**Aim of the task:** Scan the data beneath this task and copy each line that includes "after".

**Data block:**
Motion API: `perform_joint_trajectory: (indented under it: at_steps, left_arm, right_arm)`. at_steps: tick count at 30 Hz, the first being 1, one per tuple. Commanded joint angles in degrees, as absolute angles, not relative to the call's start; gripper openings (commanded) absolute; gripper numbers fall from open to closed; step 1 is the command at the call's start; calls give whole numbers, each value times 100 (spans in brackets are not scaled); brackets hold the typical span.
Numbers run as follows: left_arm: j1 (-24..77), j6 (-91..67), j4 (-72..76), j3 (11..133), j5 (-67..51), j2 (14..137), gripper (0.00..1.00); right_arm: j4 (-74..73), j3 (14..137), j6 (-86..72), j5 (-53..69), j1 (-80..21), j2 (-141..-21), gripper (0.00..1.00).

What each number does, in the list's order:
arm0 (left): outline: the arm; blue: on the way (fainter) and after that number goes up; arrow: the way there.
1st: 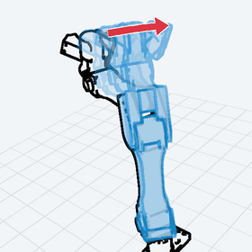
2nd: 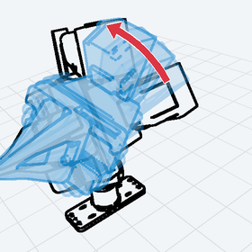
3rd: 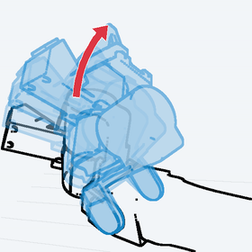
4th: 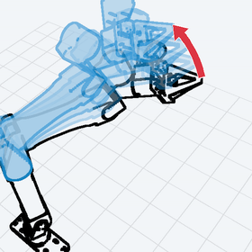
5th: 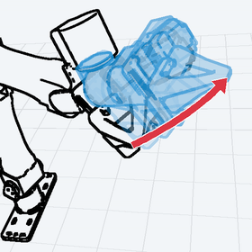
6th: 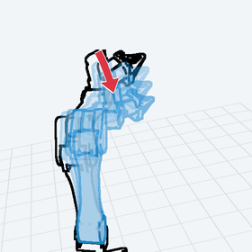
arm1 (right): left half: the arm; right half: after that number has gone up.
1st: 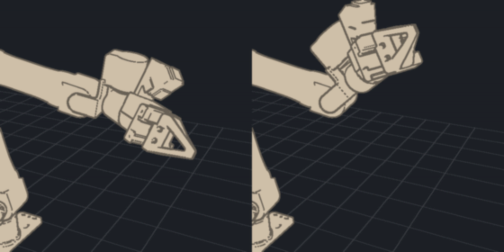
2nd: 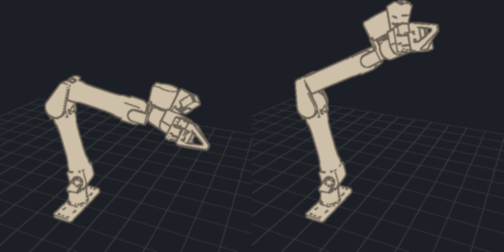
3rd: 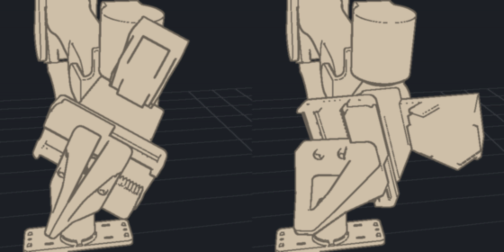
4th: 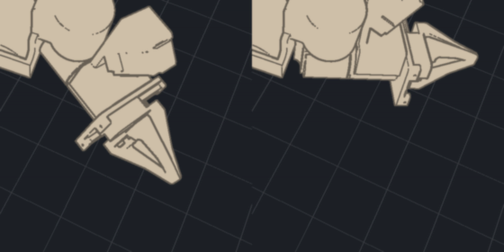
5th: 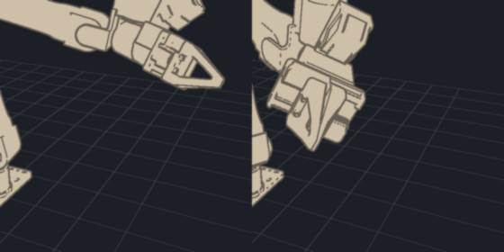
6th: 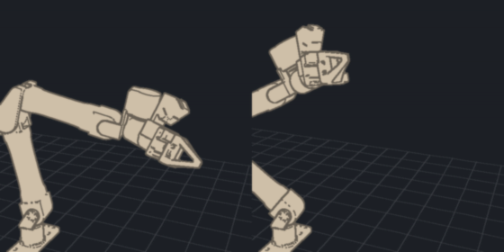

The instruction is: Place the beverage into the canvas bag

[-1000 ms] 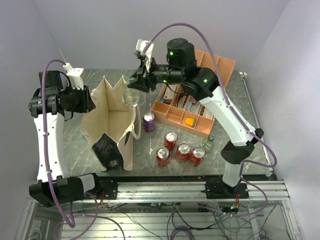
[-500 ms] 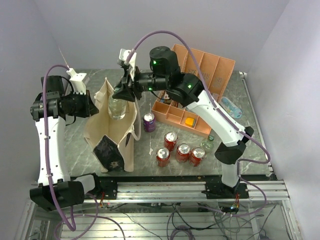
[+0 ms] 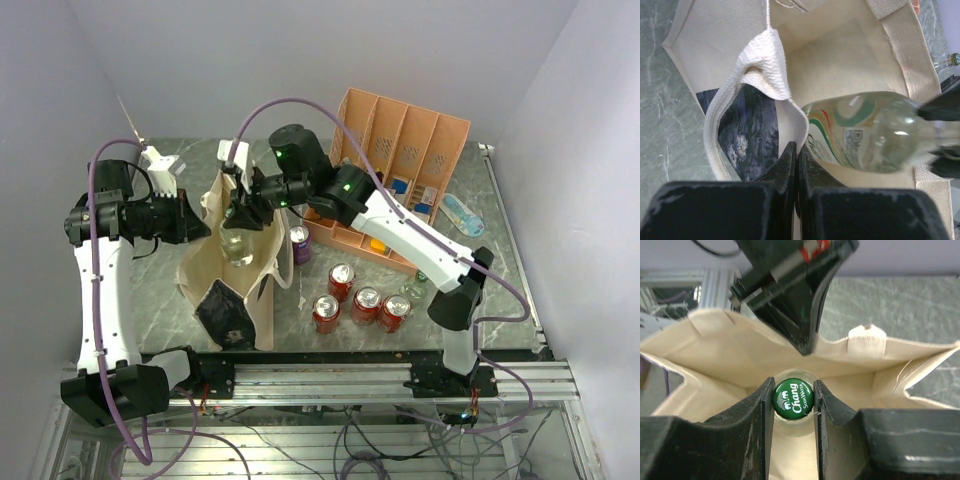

**Answer for the task:**
arm0 (left): outline: the arm; blue: on the way (fainter) and after that number goes up; arrow: the way there.
arm1 (right): left half: the arm; right half: after that number has gone up.

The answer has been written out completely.